About this exercise: Collect every line of the records below that contains the word "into".

Stored data
━━━━━━━━━━━━━━━━

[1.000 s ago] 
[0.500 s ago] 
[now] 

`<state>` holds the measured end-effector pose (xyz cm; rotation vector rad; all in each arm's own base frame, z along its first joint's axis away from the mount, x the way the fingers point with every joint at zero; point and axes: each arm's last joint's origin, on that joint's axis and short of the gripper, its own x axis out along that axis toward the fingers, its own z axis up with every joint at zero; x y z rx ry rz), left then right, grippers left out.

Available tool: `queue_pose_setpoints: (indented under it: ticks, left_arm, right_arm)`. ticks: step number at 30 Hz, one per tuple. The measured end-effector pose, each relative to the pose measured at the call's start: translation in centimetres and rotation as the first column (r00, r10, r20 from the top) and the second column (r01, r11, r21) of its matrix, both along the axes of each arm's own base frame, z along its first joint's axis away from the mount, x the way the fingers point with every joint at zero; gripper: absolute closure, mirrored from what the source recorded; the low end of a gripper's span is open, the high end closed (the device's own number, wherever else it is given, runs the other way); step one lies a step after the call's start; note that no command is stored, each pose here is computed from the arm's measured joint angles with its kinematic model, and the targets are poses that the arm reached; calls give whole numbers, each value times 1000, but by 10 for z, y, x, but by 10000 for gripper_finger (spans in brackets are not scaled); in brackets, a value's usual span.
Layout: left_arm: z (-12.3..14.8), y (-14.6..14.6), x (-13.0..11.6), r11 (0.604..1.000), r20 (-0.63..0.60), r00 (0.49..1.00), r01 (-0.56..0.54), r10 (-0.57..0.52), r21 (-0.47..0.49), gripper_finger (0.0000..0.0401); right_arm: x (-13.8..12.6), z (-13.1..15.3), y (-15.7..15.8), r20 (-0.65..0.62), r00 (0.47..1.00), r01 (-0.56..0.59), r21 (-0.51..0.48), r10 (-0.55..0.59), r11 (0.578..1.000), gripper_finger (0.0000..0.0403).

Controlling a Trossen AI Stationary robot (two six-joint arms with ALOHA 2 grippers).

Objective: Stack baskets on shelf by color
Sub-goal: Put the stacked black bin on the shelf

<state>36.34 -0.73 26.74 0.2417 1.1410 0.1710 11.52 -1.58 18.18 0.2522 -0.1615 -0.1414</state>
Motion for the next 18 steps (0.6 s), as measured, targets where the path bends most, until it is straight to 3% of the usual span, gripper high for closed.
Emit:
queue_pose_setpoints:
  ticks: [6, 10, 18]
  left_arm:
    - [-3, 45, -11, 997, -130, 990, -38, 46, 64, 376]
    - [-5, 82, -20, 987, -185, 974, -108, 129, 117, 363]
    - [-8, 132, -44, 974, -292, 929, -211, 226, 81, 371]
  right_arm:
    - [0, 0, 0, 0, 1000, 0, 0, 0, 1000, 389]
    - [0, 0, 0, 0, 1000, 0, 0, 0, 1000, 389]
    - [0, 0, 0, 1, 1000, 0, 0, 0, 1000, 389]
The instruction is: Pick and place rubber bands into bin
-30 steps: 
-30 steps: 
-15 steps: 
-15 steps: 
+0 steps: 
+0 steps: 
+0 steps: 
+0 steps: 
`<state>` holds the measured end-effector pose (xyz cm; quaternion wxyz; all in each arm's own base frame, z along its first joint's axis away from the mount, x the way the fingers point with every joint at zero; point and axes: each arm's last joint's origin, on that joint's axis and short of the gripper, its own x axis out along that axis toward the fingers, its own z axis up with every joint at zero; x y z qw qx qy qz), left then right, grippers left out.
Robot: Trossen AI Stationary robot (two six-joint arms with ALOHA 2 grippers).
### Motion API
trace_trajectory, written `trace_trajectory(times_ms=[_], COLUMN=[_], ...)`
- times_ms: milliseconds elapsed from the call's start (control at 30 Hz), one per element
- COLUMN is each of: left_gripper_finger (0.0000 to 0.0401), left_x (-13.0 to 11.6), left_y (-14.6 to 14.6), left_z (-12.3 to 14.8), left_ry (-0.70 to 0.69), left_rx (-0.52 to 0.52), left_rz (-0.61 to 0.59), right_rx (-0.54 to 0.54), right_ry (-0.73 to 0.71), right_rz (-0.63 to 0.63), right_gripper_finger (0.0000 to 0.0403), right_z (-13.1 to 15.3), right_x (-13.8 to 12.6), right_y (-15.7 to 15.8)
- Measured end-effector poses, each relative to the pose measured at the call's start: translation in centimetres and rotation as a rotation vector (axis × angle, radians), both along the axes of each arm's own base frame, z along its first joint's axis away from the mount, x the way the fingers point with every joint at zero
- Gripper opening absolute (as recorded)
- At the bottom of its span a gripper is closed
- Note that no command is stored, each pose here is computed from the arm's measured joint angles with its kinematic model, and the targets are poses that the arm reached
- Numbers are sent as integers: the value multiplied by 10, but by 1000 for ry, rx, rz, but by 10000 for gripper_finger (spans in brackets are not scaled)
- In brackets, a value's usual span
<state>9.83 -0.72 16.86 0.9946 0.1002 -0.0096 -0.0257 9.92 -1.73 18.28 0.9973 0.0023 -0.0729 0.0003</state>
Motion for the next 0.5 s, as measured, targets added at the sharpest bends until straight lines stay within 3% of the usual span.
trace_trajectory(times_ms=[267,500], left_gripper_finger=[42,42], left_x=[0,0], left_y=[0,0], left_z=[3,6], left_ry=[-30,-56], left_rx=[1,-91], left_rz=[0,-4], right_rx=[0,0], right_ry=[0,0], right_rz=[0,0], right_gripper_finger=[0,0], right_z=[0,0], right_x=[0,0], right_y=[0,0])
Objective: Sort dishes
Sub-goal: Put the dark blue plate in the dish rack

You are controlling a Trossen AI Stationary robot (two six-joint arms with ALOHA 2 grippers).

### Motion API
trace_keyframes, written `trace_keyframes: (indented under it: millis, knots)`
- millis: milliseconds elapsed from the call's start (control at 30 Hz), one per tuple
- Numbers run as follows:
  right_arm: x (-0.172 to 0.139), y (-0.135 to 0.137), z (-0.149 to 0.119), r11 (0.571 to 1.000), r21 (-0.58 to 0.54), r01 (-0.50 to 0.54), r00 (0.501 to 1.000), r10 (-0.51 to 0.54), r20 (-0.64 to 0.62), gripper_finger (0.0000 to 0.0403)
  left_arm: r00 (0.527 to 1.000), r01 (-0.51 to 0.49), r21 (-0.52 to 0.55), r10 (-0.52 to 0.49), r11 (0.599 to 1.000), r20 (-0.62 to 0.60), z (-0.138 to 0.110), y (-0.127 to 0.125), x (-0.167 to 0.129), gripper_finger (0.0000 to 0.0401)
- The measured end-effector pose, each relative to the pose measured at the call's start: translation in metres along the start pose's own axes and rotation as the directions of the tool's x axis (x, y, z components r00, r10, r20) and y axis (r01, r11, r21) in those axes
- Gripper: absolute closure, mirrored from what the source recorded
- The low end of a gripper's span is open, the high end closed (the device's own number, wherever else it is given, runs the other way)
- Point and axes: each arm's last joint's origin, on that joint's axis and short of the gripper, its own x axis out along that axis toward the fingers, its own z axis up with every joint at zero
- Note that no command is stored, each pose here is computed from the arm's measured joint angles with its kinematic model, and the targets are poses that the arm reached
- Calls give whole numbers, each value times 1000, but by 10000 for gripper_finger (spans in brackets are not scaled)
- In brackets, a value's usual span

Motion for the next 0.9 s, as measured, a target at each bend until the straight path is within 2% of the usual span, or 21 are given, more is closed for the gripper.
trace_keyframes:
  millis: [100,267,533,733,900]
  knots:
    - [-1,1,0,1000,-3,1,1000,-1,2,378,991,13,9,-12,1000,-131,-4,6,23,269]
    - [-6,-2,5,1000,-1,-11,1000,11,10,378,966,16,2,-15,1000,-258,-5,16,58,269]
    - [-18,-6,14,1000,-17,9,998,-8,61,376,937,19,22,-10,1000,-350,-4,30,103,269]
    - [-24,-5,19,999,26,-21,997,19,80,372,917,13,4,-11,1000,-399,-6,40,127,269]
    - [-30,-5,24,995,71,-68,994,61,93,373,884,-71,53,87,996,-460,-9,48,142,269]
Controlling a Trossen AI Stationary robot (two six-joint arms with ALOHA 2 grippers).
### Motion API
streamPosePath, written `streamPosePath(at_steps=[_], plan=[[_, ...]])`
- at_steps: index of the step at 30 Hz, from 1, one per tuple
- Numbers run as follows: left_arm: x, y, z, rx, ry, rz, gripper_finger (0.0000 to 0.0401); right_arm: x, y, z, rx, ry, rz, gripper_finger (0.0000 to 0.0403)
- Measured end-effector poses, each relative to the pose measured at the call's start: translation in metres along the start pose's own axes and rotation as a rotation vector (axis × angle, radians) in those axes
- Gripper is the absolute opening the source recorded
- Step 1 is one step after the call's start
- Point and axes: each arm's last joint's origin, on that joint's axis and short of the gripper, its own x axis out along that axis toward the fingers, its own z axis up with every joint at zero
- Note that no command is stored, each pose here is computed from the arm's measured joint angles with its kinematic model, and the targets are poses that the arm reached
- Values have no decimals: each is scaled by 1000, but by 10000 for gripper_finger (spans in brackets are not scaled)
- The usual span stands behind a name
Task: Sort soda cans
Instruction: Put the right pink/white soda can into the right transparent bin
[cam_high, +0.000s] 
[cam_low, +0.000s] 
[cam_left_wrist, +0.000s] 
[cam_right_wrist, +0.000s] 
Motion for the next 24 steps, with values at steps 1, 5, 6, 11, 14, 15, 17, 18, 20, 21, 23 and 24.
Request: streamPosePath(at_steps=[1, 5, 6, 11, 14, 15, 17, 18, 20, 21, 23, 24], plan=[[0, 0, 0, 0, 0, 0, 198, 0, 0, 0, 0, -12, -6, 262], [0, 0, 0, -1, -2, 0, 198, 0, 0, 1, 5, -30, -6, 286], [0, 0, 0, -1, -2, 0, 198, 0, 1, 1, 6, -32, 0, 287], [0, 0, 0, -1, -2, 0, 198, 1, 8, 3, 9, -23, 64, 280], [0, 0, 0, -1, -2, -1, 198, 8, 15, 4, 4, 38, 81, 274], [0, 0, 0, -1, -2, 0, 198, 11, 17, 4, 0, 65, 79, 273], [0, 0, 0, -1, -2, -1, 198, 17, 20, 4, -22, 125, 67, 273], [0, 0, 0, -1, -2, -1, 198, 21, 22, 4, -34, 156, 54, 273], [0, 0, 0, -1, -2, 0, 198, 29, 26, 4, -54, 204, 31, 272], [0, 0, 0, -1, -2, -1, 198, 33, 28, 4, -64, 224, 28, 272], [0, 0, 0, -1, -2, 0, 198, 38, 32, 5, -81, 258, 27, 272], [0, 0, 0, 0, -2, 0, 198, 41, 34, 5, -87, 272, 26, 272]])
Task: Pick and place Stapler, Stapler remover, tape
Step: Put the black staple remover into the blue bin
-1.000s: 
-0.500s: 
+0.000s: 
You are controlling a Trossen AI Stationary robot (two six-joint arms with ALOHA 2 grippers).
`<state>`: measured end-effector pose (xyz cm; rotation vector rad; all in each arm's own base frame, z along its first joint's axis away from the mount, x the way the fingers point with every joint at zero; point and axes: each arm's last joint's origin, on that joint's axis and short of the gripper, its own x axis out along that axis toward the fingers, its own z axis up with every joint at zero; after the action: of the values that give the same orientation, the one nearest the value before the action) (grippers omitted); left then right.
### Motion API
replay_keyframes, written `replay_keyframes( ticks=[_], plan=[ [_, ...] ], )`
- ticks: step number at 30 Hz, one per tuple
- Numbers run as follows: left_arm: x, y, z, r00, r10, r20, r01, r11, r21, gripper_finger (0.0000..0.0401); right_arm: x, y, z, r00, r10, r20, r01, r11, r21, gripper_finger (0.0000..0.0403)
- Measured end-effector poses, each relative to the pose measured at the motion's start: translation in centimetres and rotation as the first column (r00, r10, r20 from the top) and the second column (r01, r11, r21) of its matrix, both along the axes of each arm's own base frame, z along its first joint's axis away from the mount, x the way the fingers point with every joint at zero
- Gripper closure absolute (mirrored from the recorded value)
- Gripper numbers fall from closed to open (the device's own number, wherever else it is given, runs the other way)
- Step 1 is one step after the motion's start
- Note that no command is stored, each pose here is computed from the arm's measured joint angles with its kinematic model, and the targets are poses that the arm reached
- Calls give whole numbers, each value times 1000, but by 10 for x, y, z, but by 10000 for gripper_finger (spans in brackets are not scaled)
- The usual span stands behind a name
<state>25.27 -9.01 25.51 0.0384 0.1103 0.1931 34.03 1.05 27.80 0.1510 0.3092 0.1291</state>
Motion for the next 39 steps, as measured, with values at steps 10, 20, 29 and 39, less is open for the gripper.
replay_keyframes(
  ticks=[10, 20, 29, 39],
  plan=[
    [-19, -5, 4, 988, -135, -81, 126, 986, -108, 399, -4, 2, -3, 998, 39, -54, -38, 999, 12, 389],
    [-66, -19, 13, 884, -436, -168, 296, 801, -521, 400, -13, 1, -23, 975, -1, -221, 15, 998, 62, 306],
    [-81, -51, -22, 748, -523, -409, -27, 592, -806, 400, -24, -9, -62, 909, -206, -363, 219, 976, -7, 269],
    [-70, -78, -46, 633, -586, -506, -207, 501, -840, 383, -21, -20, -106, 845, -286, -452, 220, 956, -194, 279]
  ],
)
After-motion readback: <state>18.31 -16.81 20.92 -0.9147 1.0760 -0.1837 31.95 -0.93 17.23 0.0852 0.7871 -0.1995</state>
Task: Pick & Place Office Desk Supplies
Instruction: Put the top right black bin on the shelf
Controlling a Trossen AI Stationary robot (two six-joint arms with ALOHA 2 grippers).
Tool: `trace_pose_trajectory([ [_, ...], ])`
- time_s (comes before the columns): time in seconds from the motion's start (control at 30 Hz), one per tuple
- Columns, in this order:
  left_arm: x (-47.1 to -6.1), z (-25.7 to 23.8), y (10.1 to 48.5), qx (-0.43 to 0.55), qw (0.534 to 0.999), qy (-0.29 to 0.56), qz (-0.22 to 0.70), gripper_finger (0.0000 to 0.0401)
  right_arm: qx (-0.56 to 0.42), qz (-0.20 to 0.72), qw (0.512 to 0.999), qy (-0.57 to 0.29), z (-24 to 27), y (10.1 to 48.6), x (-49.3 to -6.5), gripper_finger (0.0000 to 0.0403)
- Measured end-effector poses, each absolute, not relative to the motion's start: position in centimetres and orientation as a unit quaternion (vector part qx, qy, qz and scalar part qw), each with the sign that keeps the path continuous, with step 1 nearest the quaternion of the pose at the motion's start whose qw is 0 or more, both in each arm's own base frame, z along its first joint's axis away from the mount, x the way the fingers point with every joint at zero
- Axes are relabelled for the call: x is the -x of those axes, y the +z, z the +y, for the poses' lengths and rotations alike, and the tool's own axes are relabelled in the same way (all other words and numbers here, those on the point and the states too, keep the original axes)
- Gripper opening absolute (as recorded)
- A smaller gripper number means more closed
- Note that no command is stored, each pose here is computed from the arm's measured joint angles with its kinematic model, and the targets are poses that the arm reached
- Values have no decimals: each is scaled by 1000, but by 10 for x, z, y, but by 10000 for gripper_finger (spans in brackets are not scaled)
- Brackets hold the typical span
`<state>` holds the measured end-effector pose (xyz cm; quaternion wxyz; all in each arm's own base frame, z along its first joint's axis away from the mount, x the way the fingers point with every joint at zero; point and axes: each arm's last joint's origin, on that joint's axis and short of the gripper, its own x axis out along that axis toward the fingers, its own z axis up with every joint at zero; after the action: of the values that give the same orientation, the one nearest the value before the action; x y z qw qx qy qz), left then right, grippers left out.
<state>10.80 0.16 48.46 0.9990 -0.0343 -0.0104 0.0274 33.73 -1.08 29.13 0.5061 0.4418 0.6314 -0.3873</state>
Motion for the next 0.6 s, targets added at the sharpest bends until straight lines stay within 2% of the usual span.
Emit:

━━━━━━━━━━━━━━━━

Answer for this exercise:
The instruction is: Pick and place rubber bands into bin
Instruction: Put the right pink/white soda can into the right transparent bin
Step: Put the black staple remover into the blue bin

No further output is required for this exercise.